▸ Task prompt:
Your answer must be the full listing below, repeated exactly, with no pictures in it.

▸ Data provided:
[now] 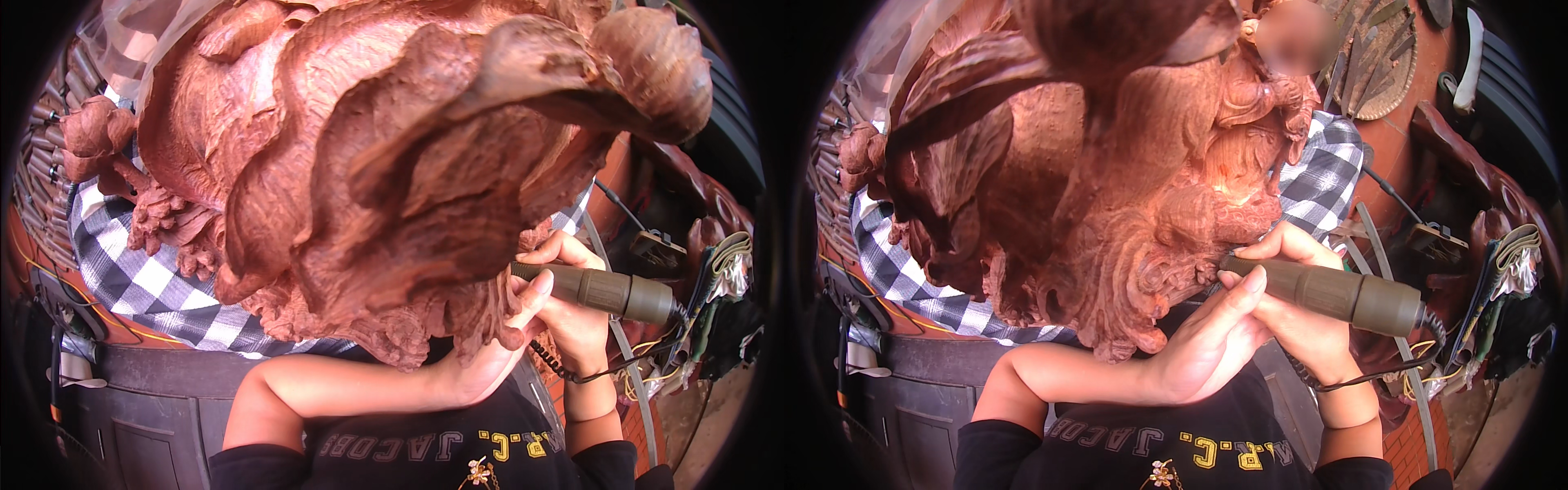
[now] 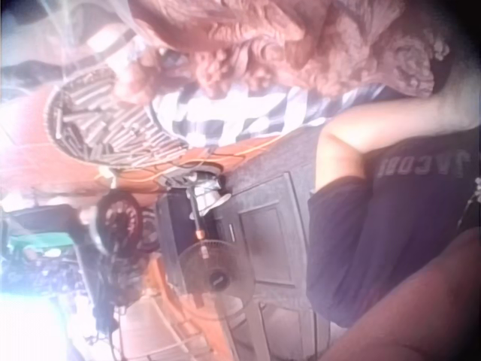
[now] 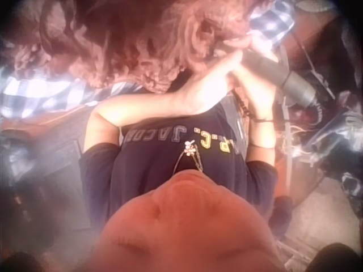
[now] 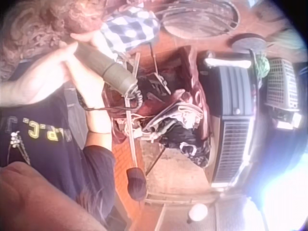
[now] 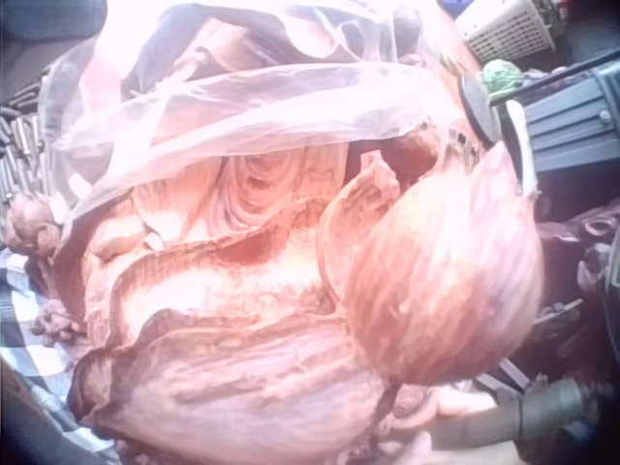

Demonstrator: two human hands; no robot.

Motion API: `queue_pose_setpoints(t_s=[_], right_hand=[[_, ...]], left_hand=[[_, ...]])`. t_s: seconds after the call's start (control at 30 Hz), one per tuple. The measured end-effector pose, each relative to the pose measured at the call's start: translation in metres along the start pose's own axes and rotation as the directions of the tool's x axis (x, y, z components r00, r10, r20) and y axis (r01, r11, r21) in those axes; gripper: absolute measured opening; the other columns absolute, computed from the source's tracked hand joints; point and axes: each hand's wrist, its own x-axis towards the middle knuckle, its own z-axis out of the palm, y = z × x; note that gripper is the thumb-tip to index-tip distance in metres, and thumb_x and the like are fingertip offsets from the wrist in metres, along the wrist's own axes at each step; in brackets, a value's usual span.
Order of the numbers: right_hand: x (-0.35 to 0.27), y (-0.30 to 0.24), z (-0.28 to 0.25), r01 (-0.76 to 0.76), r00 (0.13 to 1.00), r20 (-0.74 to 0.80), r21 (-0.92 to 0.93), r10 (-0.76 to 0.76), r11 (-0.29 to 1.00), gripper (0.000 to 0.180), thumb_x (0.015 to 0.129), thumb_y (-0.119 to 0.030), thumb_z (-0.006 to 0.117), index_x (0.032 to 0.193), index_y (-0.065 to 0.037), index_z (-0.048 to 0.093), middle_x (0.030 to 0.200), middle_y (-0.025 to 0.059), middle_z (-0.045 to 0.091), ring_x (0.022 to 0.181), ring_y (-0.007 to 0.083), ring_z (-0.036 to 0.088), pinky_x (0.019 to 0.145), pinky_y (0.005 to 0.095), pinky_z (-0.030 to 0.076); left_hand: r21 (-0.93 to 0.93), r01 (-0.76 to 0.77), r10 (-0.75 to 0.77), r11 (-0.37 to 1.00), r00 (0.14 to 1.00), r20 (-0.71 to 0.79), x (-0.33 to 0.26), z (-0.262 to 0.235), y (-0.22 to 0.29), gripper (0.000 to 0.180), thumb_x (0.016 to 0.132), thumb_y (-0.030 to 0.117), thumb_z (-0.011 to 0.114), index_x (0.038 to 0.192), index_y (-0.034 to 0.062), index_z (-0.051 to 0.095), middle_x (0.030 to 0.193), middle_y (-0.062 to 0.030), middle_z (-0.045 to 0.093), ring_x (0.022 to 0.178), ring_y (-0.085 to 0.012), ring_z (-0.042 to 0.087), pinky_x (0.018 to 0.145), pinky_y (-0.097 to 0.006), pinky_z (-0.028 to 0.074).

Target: The person uses a rotary carving tool to refine details on a large reddish-brown wooden sculpture. They hold the tool with both hands and work on intricate surface features, occasionally adjusting hand position to reach different areas.

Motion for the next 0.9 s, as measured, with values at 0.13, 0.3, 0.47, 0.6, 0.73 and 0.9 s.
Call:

▸ Answer box:
[now] 
[now] 
[now] 
[now] 
[now] 

Demonstrator: two human hands; no robot.

Motion API: `queue_pose_setpoints(t_s=[_], right_hand=[[_, ...]], left_hand=[[_, ...]])`. t_s: seconds after the call's start (control at 30 Hz), one per tuple. The measured end-effector pose, each relative to the pose measured at the call's start: translation in metres along the start pose's own axes and rotation as the directions of the tool's x axis (x, y, z components r00, r10, r20) and y axis (r01, r11, r21) in those axes; gripper: absolute measured opening; the other columns absolute, computed from the source's tracked hand joints; point and axes: each hand's wrist, its own x-axis towards the middle knuckle, its own z-axis out of the palm, y = z × x; note that gripper is the thumb-tip to index-tip distance in metres, and thumb_x and the like are fingertip offsets from the wrist in metres, along the wrist's own axes at each step; in brackets, a value's usual span.
Order of the numbers: right_hand: x (-0.35 to 0.27), y (-0.30 to 0.24), z (-0.28 to 0.25), r01 (-0.76 to 0.76), r00 (0.13 to 1.00), r20 (-0.74 to 0.80), r21 (-0.92 to 0.93), r10 (-0.76 to 0.76), r11 (-0.29 to 1.00), gripper (0.000 to 0.180), thumb_x (0.015 to 0.129), thumb_y (-0.119 to 0.030), thumb_z (-0.006 to 0.117), index_x (0.032 to 0.193), index_y (-0.065 to 0.037), index_z (-0.048 to 0.093), middle_x (0.030 to 0.200), middle_y (-0.025 to 0.059), middle_z (-0.045 to 0.091), ring_x (0.022 to 0.181), ring_y (-0.007 to 0.083), ring_z (-0.036 to 0.088), pinky_x (0.019 to 0.145), pinky_y (0.005 to 0.095), pinky_z (-0.030 to 0.076); left_hand: r21 (-0.93 to 0.93), r01 (-0.76 to 0.77), r10 (-0.75 to 0.77), r11 (-0.37 to 1.00), r00 (0.14 to 1.00), r20 (-0.71 to 0.79), x (-0.33 to 0.26), z (-0.262 to 0.235), y (-0.22 to 0.29), gripper (0.000 to 0.180), thumb_x (0.016 to 0.132), thumb_y (-0.030 to 0.117), thumb_z (-0.011 to 0.114), index_x (0.038 to 0.192), index_y (-0.034 to 0.062), index_z (-0.051 to 0.095), middle_x (0.030 to 0.193), middle_y (-0.062 to 0.030), middle_z (-0.045 to 0.093), ring_x (0.022 to 0.178), ring_y (-0.085 to 0.012), ring_z (-0.042 to 0.087), pinky_x (0.018 to 0.145), pinky_y (-0.097 to 0.006), pinky_z (-0.028 to 0.074).

Target: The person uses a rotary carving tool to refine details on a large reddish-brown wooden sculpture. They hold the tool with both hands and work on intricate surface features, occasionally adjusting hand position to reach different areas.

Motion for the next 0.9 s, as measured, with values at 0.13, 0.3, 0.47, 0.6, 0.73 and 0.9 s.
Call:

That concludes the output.